**Exercise instructions**
Would you please copy every line of the material that follows, exactly as it reads?
[[ Provided material open ]]
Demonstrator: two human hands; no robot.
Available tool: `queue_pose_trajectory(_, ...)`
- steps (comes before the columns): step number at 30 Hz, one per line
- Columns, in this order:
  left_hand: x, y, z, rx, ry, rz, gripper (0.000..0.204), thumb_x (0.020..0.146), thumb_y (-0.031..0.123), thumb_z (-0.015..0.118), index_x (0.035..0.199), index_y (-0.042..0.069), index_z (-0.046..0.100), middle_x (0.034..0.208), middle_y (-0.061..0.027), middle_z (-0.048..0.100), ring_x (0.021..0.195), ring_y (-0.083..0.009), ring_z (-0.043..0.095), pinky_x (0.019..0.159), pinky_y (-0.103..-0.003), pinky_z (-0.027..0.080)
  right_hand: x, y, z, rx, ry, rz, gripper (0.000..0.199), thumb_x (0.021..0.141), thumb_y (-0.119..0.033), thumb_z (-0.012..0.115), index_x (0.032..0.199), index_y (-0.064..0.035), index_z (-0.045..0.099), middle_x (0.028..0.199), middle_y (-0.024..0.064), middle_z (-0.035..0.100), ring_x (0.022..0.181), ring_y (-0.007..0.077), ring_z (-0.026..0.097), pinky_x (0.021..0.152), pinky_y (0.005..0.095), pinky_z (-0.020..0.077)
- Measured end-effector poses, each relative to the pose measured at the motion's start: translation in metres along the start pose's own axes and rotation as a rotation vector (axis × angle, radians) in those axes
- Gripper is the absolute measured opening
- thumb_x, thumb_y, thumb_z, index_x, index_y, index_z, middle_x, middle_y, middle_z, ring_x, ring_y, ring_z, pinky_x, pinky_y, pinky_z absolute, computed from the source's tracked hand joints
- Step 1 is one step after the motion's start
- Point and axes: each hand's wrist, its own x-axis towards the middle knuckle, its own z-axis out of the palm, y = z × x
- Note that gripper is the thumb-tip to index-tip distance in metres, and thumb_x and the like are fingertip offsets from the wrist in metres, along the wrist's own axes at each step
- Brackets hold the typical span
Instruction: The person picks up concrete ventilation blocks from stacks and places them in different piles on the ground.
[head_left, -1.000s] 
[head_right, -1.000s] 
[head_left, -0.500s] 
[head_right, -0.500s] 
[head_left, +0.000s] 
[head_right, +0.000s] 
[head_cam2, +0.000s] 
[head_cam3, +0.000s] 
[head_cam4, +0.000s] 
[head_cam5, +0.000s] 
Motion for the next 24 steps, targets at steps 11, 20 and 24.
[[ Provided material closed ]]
**Written solution**
Demonstrator: two human hands; no robot.
Available tool: `queue_pose_trajectory(_, ...)`
- steps (comes before the columns): step number at 30 Hz, one per line
- Columns, in this order:
  left_hand: x, y, z, rx, ry, rz, gripper (0.000..0.204), thumb_x (0.020..0.146), thumb_y (-0.031..0.123), thumb_z (-0.015..0.118), index_x (0.035..0.199), index_y (-0.042..0.069), index_z (-0.046..0.100), middle_x (0.034..0.208), middle_y (-0.061..0.027), middle_z (-0.048..0.100), ring_x (0.021..0.195), ring_y (-0.083..0.009), ring_z (-0.043..0.095), pinky_x (0.019..0.159), pinky_y (-0.103..-0.003), pinky_z (-0.027..0.080)
  right_hand: x, y, z, rx, ry, rz, gripper (0.000..0.199), thumb_x (0.021..0.141), thumb_y (-0.119..0.033), thumb_z (-0.012..0.115), index_x (0.032..0.199), index_y (-0.064..0.035), index_z (-0.045..0.099), middle_x (0.028..0.199), middle_y (-0.024..0.064), middle_z (-0.035..0.100), ring_x (0.022..0.181), ring_y (-0.007..0.077), ring_z (-0.026..0.097), pinky_x (0.021..0.152), pinky_y (0.005..0.095), pinky_z (-0.020..0.077)
- Measured end-effector poses, each relative to the pose measured at the motion's start: translation in metres along the start pose's own axes and rotation as a rotation vector (axis × angle, radians) in those axes
- Gripper is the absolute measured opening
- thumb_x, thumb_y, thumb_z, index_x, index_y, index_z, middle_x, middle_y, middle_z, ring_x, ring_y, ring_z, pinky_x, pinky_y, pinky_z absolute, computed from the source's tracked hand joints
- Step 1 is one step after the motion's start
- Point and axes: each hand's wrist, its own x-axis towards the middle knuckle, its own z-axis out of the palm, y = z × x
- Note that gripper is the thumb-tip to index-tip distance in metres, and thumb_x and the like are fingertip offsets from the wrist in metres, along the wrist's own axes at each step
- Brackets hold the typical span
Instruction: The person picks up concrete ventilation blocks from stacks and places them in different piles on the ground.
[head_left, -1.000s] 
[head_right, -1.000s] 
[head_left, -0.500s] 
[head_right, -0.500s] 
[head_left, +0.000s] 
[head_right, +0.000s] 
[head_cam2, +0.000s] 
[head_cam3, +0.000s] 
[head_cam4, +0.000s] 
[head_cam5, +0.000s] 
Motion for the next 24 steps, targets at steps 11, 20 and 24.

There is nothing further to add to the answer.